§ Exercise goal: Print every line from the start of the data, and when you reach the line with "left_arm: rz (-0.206", include it and stop. Pictures are not part of the copy.

§ Data segment:
%%

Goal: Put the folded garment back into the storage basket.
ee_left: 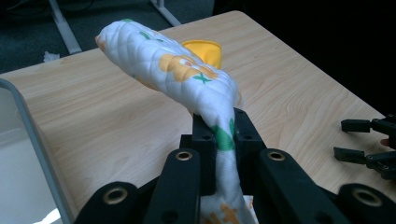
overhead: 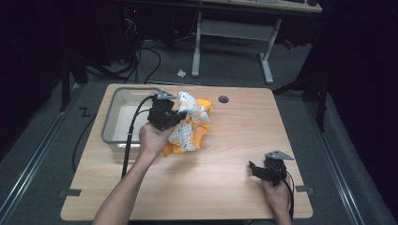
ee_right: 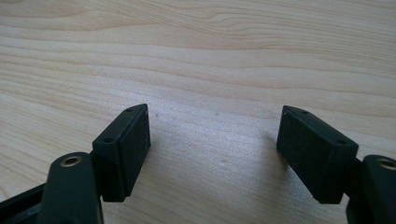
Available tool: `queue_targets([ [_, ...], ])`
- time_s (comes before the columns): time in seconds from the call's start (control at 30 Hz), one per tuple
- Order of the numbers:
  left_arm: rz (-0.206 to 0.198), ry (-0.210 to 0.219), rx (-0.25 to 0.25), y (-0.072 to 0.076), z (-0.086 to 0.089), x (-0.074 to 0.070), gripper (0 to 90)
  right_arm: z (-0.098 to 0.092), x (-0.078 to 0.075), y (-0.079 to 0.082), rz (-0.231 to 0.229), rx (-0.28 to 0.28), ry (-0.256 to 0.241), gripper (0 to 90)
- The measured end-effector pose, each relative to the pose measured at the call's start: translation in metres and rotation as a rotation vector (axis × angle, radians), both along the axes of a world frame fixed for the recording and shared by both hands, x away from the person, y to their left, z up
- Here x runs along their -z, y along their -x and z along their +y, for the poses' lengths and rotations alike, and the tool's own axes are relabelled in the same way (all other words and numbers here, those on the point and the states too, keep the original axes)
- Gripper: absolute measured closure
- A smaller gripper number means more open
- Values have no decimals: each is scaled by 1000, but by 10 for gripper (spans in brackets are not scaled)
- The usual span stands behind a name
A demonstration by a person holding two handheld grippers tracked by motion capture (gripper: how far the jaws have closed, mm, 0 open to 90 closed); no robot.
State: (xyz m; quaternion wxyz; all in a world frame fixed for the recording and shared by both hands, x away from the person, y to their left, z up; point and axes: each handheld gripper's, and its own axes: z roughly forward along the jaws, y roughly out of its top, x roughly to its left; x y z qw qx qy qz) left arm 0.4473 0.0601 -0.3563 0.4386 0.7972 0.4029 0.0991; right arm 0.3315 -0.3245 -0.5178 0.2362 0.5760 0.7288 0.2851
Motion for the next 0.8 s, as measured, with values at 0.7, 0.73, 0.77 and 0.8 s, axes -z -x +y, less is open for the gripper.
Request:
queue_targets([
  [0.7,-8,34,-83,-6,36,-11,830,0,0,0,0,0,0,262],
  [0.73,-8,36,-89,-7,38,-11,830,0,0,0,1,2,-2,262],
  [0.77,-8,36,-89,-7,38,-11,830,0,0,0,0,0,0,262],
  [0.8,-8,42,-102,-8,43,-13,830,0,0,0,1,2,-2,262],
])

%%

§ Answer section:
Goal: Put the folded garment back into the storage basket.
ee_left: 
overhead: 
ee_right: 
Available tool: `queue_targets([ [_, ...], ])`
- time_s (comes before the columns): time in seconds from the call's start (control at 30 Hz), one per tuple
- Order of the numbers:
  left_arm: rz (-0.206 to 0.198), ry (-0.210 to 0.219), rx (-0.25 to 0.25), y (-0.072 to 0.076), z (-0.086 to 0.089), x (-0.074 to 0.070), gripper (0 to 90)

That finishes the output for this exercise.